*** Opening of Exercise data ***

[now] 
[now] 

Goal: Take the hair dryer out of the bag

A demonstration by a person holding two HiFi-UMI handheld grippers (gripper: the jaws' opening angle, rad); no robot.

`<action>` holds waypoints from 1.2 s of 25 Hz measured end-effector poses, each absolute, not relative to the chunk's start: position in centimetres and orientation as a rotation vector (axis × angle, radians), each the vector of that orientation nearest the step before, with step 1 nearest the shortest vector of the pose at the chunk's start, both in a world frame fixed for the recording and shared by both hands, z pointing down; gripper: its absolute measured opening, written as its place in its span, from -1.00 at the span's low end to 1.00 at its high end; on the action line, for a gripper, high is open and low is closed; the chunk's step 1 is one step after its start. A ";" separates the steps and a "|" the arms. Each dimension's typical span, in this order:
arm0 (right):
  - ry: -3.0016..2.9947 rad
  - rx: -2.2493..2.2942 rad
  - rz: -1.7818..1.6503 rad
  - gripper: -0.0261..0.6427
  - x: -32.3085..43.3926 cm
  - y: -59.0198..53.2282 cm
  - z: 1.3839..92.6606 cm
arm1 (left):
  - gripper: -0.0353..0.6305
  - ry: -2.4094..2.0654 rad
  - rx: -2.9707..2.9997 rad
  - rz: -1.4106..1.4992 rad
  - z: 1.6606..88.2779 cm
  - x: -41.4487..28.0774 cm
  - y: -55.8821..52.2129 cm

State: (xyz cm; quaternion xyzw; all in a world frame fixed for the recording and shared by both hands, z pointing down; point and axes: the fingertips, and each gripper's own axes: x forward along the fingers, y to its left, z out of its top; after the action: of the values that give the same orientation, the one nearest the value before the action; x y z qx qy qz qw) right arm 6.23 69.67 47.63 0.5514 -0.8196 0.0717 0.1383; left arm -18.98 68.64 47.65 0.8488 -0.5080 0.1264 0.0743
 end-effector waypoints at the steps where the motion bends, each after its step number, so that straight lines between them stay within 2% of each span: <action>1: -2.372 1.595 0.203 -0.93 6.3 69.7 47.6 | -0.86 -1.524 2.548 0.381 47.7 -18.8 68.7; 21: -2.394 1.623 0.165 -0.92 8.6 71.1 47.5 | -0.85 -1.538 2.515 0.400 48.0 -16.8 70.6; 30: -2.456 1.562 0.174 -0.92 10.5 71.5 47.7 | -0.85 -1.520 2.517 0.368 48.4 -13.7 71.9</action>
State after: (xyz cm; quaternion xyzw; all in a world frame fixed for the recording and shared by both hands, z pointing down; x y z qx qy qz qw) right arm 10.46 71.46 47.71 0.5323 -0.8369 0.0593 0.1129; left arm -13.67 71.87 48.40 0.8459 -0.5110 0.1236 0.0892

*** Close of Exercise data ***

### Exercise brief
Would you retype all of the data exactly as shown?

### Response to the exercise
[now] 
[now] 

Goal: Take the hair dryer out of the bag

A demonstration by a person holding two HiFi-UMI handheld grippers (gripper: the jaws' opening angle, rad); no robot.

`<action>` holds waypoints from 1.2 s of 25 Hz measured end-effector poses, each absolute, not relative to the chunk's start: position in centimetres and orientation as a rotation vector (axis × angle, radians), each the vector of that orientation nearest the step before, with step 1 nearest the shortest vector of the pose at the chunk's start, both in a world frame fixed for the recording and shared by both hands, z pointing down; gripper: its absolute measured opening, written as its place in its span, from -1.00 at the span's low end to 1.00 at its high end; on the action line, for a gripper, high is open and low is closed; the chunk's step 1 is one step after its start. A ";" separates the steps and a "|" the arms. Each dimension's typical span, in this order:
arm0 (right):
  - ry: -3.0016..2.9947 rad
  - rx: -2.2493..2.2942 rad
  - rz: -1.7818..1.6503 rad
  - gripper: -0.0261..0.6427
  - x: -32.3085..43.3926 cm
  - y: -59.0198..53.2282 cm
  - z: 1.3839..92.6606 cm
arm1 (left):
  - gripper: -0.0353..0.6305
  - ry: -2.4094..2.0654 rad
  - rx: -2.9707..2.9997 rad
  - rz: -1.4106..1.4992 rad
  - z: 1.6606..88.2779 cm
  - x: -41.4487..28.0774 cm
  - y: -55.8821..52.2129 cm

State: (xyz cm; quaternion xyzw; all in a world frame fixed for the recording and shared by both hands, z pointing down; point and axes: the fingertips, and each gripper's own axes: x forward along the fingers, y to its left, z out of its top; after the action: of the values that give the same orientation, the one nearest the value before the action; x y z qx qy qz qw) right arm 6.23 69.67 47.63 0.5514 -0.8196 0.0717 0.1383; left arm -18.98 68.64 47.65 0.8488 -0.5080 0.1264 0.0743
 end-effector waypoints at the steps where the motion bends, each after its step number, so that straight lines between them stay within 2% of each span: <action>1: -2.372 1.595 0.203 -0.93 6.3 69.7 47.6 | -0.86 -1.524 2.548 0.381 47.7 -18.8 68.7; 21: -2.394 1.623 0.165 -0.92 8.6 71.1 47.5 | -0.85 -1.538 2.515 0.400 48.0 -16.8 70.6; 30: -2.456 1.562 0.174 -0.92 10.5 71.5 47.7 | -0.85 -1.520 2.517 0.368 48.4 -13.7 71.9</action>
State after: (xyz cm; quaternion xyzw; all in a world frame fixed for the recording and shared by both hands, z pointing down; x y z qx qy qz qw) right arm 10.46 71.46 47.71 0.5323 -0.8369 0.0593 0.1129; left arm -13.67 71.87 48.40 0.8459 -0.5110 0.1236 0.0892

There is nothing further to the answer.